Stéphane Le Foll,
Ministère de l'agriculture, de l'agroalimentaire et de la forêt •
10 janv. 2017Le ministère de l'agriculture, de l'agroalimentaire et de la forêt porte une grande attention à la préservation des races asines et équines, et à leur valorisation notamment par la traction animale.
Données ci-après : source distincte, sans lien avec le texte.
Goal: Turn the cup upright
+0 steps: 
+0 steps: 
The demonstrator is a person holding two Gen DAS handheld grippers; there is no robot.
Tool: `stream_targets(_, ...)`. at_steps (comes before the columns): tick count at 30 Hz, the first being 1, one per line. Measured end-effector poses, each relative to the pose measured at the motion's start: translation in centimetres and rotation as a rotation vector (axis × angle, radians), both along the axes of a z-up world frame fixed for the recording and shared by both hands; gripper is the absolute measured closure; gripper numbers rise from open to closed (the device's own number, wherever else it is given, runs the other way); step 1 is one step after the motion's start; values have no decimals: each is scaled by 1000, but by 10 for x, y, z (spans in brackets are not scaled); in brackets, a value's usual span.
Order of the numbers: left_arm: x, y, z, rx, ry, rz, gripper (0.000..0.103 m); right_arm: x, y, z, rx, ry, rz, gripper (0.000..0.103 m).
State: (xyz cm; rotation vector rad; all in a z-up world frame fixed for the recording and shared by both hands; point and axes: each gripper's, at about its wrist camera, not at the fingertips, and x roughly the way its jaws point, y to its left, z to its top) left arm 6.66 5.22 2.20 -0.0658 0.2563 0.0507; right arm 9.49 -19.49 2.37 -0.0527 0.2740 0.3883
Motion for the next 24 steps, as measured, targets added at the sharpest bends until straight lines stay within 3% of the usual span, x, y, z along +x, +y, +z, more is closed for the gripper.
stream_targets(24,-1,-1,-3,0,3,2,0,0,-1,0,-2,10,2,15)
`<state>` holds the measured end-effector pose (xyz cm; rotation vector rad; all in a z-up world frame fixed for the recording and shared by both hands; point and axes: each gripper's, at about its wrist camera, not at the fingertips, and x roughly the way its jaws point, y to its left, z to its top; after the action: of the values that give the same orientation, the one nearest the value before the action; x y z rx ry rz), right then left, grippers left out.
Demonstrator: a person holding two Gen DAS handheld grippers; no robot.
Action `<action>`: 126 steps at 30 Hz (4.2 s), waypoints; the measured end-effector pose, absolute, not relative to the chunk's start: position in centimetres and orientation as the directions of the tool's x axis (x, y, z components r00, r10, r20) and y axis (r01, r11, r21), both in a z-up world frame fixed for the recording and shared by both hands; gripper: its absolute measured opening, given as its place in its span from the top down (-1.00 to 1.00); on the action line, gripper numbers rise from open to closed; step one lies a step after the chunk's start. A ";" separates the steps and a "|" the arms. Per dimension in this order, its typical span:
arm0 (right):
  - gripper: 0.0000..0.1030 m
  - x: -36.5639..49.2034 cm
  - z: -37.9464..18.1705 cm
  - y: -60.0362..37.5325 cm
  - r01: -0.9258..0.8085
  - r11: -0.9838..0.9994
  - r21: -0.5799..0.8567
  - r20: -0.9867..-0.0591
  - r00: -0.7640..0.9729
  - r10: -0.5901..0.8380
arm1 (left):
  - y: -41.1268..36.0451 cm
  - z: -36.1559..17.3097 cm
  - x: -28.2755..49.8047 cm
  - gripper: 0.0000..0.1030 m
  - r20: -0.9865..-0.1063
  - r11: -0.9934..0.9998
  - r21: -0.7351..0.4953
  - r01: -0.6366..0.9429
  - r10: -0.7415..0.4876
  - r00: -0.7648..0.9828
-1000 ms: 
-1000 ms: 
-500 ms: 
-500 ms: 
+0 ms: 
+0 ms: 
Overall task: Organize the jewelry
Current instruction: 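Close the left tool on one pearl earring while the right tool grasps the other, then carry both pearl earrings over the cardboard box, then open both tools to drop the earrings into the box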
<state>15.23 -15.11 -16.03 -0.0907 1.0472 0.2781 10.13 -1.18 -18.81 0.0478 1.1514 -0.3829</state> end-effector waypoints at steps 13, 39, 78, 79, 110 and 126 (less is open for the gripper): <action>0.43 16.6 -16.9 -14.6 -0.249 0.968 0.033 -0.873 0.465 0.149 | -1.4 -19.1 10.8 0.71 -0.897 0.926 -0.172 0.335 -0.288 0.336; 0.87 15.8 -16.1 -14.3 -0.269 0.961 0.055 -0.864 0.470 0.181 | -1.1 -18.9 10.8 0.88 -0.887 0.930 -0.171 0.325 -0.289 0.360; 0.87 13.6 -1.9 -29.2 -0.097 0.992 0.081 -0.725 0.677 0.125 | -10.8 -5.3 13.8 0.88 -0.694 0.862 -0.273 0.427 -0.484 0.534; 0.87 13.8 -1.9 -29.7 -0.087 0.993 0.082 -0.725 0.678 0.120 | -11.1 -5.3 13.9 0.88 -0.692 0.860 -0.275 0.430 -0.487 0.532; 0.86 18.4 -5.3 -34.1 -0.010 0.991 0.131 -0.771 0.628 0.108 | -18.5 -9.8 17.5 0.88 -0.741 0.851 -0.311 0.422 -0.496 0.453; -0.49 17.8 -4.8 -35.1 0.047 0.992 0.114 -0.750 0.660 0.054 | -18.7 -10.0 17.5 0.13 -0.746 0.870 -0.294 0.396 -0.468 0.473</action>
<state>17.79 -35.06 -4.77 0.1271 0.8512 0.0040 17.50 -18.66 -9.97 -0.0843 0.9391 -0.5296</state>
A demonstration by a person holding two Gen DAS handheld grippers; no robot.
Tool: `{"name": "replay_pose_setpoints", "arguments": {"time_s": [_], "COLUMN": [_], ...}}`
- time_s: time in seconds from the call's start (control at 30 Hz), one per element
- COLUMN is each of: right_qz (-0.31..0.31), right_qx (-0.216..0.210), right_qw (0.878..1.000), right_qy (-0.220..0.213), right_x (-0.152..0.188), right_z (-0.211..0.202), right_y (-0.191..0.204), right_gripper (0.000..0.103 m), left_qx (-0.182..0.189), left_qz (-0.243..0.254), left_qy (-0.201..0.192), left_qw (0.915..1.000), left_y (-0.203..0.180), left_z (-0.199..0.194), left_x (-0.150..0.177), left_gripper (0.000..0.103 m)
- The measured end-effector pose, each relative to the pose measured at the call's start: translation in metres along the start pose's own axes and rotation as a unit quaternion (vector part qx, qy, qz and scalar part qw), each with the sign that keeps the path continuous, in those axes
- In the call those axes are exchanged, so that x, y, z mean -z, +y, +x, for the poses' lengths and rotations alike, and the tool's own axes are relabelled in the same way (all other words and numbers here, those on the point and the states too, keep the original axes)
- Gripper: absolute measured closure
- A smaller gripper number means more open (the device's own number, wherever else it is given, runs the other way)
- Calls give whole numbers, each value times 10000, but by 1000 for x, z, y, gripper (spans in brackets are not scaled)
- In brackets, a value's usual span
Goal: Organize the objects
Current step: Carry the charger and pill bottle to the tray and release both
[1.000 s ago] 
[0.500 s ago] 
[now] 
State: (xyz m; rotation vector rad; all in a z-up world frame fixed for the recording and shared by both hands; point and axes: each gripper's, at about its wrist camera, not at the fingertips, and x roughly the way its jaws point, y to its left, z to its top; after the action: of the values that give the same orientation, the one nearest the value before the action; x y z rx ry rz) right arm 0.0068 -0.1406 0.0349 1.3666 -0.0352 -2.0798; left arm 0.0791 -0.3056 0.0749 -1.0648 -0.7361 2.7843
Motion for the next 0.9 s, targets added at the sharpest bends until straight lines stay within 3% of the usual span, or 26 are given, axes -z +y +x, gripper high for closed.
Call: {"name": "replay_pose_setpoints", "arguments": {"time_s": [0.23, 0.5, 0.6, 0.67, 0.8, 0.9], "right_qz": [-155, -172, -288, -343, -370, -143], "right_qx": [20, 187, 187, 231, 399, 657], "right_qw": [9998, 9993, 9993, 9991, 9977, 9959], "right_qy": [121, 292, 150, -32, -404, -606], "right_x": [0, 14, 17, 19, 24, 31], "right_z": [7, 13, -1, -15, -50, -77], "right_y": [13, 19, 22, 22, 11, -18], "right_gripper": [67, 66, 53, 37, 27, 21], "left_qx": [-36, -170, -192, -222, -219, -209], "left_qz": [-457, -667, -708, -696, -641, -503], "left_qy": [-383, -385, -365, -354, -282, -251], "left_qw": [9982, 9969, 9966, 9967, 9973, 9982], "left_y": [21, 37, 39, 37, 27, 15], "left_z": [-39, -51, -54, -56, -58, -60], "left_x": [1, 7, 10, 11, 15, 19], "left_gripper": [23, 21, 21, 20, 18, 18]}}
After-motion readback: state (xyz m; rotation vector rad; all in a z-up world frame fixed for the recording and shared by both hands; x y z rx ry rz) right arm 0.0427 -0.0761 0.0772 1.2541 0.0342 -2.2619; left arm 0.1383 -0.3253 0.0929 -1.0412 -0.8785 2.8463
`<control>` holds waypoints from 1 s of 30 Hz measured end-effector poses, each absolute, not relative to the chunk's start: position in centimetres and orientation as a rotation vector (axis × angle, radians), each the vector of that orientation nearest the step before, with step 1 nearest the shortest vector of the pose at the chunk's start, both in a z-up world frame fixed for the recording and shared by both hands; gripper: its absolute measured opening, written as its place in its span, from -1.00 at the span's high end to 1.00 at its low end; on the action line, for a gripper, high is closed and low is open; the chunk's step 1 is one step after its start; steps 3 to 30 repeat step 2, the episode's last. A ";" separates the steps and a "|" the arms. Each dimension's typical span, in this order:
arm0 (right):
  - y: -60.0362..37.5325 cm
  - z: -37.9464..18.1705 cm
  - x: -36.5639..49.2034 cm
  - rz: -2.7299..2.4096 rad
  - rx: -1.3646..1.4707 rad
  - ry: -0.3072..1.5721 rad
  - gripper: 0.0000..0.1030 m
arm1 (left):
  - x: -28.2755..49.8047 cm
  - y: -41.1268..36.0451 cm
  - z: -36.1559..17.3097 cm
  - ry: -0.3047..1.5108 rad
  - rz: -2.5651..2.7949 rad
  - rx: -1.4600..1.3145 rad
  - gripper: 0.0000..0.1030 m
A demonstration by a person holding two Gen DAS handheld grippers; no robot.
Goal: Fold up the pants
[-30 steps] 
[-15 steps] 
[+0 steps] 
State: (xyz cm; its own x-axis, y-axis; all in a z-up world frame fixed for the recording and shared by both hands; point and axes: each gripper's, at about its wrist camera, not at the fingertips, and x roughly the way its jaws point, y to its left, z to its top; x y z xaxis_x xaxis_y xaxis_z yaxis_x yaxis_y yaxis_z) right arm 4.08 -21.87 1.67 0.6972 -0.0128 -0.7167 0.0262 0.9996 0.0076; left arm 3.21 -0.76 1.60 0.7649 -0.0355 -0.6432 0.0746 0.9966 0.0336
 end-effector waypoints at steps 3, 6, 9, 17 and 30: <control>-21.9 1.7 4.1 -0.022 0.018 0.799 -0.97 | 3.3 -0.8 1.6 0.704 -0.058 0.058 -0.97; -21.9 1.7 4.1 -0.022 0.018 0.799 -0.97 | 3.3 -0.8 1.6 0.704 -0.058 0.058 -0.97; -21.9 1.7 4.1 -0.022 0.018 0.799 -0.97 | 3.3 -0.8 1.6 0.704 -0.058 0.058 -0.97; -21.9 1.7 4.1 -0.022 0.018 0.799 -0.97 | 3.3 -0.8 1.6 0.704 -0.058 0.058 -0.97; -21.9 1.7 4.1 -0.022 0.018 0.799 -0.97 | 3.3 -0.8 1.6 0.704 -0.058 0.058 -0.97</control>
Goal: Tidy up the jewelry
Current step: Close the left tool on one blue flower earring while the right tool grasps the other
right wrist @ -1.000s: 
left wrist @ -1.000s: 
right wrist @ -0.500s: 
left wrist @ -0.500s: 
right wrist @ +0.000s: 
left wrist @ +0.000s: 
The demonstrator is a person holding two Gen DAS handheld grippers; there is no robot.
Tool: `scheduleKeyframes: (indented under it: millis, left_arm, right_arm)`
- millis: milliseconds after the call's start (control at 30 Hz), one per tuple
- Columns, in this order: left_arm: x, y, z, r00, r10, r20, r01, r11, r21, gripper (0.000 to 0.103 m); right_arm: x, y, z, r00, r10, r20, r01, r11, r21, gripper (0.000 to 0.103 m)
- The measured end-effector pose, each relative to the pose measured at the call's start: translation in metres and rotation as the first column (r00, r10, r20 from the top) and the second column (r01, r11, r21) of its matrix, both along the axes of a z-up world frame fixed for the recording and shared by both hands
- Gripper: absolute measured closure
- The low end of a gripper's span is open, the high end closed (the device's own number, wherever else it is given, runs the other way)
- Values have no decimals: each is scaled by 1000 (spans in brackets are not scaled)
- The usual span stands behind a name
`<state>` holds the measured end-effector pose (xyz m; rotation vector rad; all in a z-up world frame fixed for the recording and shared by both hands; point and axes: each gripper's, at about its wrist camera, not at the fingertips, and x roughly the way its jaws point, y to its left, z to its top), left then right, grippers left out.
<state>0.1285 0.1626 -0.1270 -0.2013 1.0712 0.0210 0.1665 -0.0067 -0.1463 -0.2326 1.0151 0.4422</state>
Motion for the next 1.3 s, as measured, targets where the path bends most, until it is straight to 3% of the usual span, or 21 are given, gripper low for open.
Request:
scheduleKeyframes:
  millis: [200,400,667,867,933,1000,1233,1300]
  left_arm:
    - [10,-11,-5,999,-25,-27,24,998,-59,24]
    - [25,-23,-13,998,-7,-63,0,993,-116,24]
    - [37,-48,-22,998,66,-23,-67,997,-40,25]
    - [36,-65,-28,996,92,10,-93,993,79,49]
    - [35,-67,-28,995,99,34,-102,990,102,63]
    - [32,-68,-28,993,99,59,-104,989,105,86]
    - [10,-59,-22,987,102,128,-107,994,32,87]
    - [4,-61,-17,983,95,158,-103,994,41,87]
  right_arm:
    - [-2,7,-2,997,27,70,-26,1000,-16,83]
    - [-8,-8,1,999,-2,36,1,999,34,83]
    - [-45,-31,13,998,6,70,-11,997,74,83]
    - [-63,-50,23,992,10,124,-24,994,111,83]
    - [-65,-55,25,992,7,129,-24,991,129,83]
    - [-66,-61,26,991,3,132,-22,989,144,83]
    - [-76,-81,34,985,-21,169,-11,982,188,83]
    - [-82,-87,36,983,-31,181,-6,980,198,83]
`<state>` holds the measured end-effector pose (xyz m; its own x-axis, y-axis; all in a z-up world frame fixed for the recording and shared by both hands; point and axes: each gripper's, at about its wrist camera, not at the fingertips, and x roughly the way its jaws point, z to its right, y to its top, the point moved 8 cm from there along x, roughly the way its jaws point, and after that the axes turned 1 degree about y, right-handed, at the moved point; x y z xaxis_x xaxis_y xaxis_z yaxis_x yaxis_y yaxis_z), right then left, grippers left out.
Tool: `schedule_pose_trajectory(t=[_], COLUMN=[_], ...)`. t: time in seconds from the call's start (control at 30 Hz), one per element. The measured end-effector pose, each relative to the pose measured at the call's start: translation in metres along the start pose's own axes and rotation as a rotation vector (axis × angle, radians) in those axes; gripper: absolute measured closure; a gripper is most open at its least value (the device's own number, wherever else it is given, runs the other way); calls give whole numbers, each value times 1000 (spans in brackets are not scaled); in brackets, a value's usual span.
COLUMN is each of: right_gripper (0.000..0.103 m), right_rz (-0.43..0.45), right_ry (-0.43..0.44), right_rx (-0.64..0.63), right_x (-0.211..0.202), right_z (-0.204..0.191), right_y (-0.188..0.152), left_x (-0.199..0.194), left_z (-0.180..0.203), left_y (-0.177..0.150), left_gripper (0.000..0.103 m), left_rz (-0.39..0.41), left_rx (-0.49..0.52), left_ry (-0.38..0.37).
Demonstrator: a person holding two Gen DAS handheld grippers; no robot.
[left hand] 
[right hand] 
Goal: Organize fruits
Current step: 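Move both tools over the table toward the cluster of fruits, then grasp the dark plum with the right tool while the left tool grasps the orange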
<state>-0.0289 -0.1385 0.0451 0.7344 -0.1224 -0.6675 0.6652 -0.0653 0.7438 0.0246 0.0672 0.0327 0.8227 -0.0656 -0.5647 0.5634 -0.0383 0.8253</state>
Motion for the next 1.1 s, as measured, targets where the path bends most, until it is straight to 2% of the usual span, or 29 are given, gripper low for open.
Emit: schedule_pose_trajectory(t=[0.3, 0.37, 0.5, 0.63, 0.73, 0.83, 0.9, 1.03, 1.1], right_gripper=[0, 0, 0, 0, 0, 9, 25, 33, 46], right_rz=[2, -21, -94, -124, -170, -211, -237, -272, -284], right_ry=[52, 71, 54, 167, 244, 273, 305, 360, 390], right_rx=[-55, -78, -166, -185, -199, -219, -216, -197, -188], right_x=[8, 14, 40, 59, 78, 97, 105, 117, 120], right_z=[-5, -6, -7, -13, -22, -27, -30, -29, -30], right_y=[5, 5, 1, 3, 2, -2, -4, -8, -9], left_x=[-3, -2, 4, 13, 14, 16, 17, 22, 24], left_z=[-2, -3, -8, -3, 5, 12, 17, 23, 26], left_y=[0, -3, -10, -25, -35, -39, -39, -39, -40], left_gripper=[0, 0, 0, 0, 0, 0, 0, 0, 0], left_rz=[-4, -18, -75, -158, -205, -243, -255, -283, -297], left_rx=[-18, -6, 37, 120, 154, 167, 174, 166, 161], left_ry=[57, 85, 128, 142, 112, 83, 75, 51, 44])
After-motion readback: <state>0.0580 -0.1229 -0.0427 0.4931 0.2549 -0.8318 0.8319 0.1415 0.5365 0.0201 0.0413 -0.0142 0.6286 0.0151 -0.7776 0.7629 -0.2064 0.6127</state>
En témoignent les soutiens alloués à la société française des équidés de travail (SFET) pour l'organisation de concours d'élevage, mais aussi les crédits consacrés aux actions de promotion, de formation et d'information conduites par les organisations nationales actives auprès des entreprises de la filière équine, crédits dont la répartition a donné lieu à deux appels à candidature en 2016, un nouvel appel à candidature étant prévu pour 2017. Au-delà de ces financements nationaux, la protection des races menacées d'abandon pour l'agriculture, largement utilisées pour la traction animale, fait également l'objet de soutiens spécifiques de la politique agricole commune au travers d'une mesure agro-environnementale et climatique (MAEC) à hauteur de 200 euros par an et par équin âgé d'au moins six mois. Compte tenu du très faible effectif de femelles reproductrices, certaines races locales peuvent également bénéficier d'un soutien identique au titre du croisement de sauvegarde. Les éleveurs d'équidés utilisés pour la traction peuvent prétendre à ces soutiens régionaux dès lors que la région dans laquelle ils exercent a ouvert la mesure aux éleveurs de cette race. Dans certaines régions, d'autres soutiens des collectivités territoriales sont mobilisables pour co-financer des projets impliquant l'utilisation de la traction animale. Pour se donner les meilleures chances d'aboutir, les porteurs de projets peuvent solliciter l'appui du conseil des chevaux compétent. Le fonds Éperon, fonds privé abondé par les sociétés mères des courses hippiques, peut également être sollicité pour soutenir des projets faisant intervenir l'énergie cheval, qu'ils soient de portée nationale ou régionale. Enfin, dans le sillage de la labellisation « COP21 » du projet de plate-forme « Énergie Cheval » porté par la SFET, l'agence de l'environnement et de la maîtrise de l'énergie a co-financé en 2016 dans la région Nouvelle Aquitaine une étude qui vise, pour le transport de personnes, à comparer le bilan carbone de l'utilisation du moteur thermique, du moteur électrique et de la traction animale. Si elle est concluante, cette étude pourrait conforter l'intérêt des financeurs pour les projets faisant intervenir l'énergie cheval.